2. Incorrectly Resolving Angles: When finding components, ensure you are using the correct trigonometric functions relative to your defined coordinate system. An angle measured from the y-axis requires sine for the x-component, not cosine. Double-check your component signs (positive/negative) based on the direction of the velocity.

3. Applying Kinetic Energy Conservation Incorrectly: Kinetic energy $\left(\frac{1}{2}m{v}^2\right)$ is a scalar, but you cannot simply use the "velocity" term. You must use the magnitude of the velocity (speed). The conservation equation is $\sum \frac{1}{2}m{v}_i^2=\sum \frac{1}{2}m{v}_f^2$, where $v$ is the speed. Do not try to componentize kinetic energy.
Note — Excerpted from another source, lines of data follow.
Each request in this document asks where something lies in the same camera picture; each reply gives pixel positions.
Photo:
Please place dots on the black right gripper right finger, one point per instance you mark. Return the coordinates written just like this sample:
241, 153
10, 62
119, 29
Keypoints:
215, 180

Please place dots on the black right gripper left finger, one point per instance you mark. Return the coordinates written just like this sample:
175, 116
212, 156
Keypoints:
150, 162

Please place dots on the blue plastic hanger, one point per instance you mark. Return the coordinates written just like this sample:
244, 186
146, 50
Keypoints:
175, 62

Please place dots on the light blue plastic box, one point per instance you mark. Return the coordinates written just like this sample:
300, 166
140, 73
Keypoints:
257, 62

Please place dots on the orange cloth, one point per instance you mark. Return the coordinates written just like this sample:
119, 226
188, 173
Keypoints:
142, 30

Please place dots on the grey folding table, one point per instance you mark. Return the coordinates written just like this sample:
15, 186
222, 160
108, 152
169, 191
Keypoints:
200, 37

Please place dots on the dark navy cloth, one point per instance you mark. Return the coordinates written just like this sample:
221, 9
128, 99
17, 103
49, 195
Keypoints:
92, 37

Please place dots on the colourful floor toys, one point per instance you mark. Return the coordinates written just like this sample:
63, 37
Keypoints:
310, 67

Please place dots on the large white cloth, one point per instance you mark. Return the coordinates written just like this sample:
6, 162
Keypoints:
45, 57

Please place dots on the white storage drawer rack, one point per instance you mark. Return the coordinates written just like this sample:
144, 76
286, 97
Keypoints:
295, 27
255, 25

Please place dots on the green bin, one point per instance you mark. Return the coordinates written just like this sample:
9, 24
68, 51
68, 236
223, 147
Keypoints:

4. Forgetting the System is Isolated: The conservation laws only apply if the system is isolated (no net external force). In many problems, the collision happens so quickly that external forces like friction are negligible during the instant of collision, allowing you to apply momentum conservation to find immediate post-collision velocities.

Summary

• Momentum conservation is applied independently along perpendicular axes. Your primary equations are $\sum p_{ix}=\sum p_{fx}$ and $\sum p_{iy}=\sum p_{fy}$ for the system.
• The first and most critical step is resolving all velocities into x and y components using trigonometry: $v_x=v\cos \theta$, $v_y=v\sin \theta$.
• In a perfectly inelastic 2D collision, the objects stick together. You solve for the common final velocity's components using the two momentum equations.
• In a perfectly elastic collision between equal masses with one initially stationary, the two final velocities are always at a 90-degree angle to each other, a direct result of combining momentum and kinetic energy conservation.
• Always verify the problem context to confirm an isolated system and to correctly identify whether a collision is elastic (KE conserved) or inelastic (KE not conserved).